Ce film a ouvert le débat partout où il a été diffusé et partout où nous l'avons accompagné (les autres comédiens, Rachid ou moi-même) nous avons pu nous apercevoir que les gens vivent les uns à côté des autres, mais qu'ils ne vivent jamais la même histoire... Outre la France, je suis allé en Angleterre et en Allemagne accompagner Rengaine, c'était un grand plaisir de représenter «la famille Rengaine» Chacun, peu à peu, reprend sa route,en tout cas j'ai été content de participer à ce beau projet avec Rachid Djaïdani et l'équipe, même si ma nièce Amina (7 ans) n'a pas trop apprécié de voir «son tonton conteur jouer le rôle d'un voyou»!
Vous avez choisi plutôt le monologue comme prédilection à votre forme d'expression. Pourquoi'
Parce qu'il va bien avec ma personnalité, le chemin du conteur est solitaire, même si il me permet de rencontrer beaucoup de gens et de vivre de belles choses.
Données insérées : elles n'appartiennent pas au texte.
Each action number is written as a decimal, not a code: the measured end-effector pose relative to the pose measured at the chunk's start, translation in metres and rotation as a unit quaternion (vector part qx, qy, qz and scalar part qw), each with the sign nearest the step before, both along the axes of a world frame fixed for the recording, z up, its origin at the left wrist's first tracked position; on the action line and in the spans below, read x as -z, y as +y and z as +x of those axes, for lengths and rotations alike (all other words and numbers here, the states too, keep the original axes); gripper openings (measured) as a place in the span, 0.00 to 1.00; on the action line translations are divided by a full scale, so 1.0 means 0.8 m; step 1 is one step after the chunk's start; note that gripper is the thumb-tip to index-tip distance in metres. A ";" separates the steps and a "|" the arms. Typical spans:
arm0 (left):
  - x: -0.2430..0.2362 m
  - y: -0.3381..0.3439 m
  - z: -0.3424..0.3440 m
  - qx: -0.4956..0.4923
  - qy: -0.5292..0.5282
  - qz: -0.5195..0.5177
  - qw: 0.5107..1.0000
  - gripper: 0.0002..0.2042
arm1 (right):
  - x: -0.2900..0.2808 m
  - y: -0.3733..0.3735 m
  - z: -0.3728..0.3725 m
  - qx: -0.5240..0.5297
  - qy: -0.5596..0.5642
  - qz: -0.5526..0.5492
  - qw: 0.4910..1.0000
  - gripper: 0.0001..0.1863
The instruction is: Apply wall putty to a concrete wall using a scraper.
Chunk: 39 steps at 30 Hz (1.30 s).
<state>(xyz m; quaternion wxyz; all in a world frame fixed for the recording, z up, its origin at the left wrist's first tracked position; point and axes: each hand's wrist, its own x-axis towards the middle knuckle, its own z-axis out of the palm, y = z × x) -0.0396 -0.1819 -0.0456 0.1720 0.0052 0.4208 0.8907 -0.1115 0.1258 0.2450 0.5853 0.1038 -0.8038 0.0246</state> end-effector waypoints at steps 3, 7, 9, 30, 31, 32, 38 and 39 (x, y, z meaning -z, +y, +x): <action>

Je suis passé par le théâtre où j'ai débuté à l'âge de 9 ans, j'aime aussi ce mode d'expression, mais actuellement cela me convient bien et me permet de m'épanouir. Et le but du conteur est de stimuler l'imaginaire de son auditoire, il est un passeur d'histoires...
N'avez-vous pas été tenté par le one-man-show comme il fait fureur en France'
Je m'éloigne toujours de ce qui fait fureur (rires)! Ça viendra peut-être un jour! Je suis mon chemin là où il me mène. Pour l'instant, j'aimerai me «perfectionner» dans l'art du conte et de la comédie!
Des projets côté cinéma cette fois'
Oui, suite à Rengaine, j'ai eu quelques propositions et j'aimerai jouer plus souvent, alors je commence à participer à quelques castings en France et en Algérie. J'aimerai bien tourner en Algérie, il y a de beaux projets qui sont en train de se monter... Je ne m'inquiète pas, si ça doit se faire, ça se fera... Pour l'instant, je continue ma route, serein!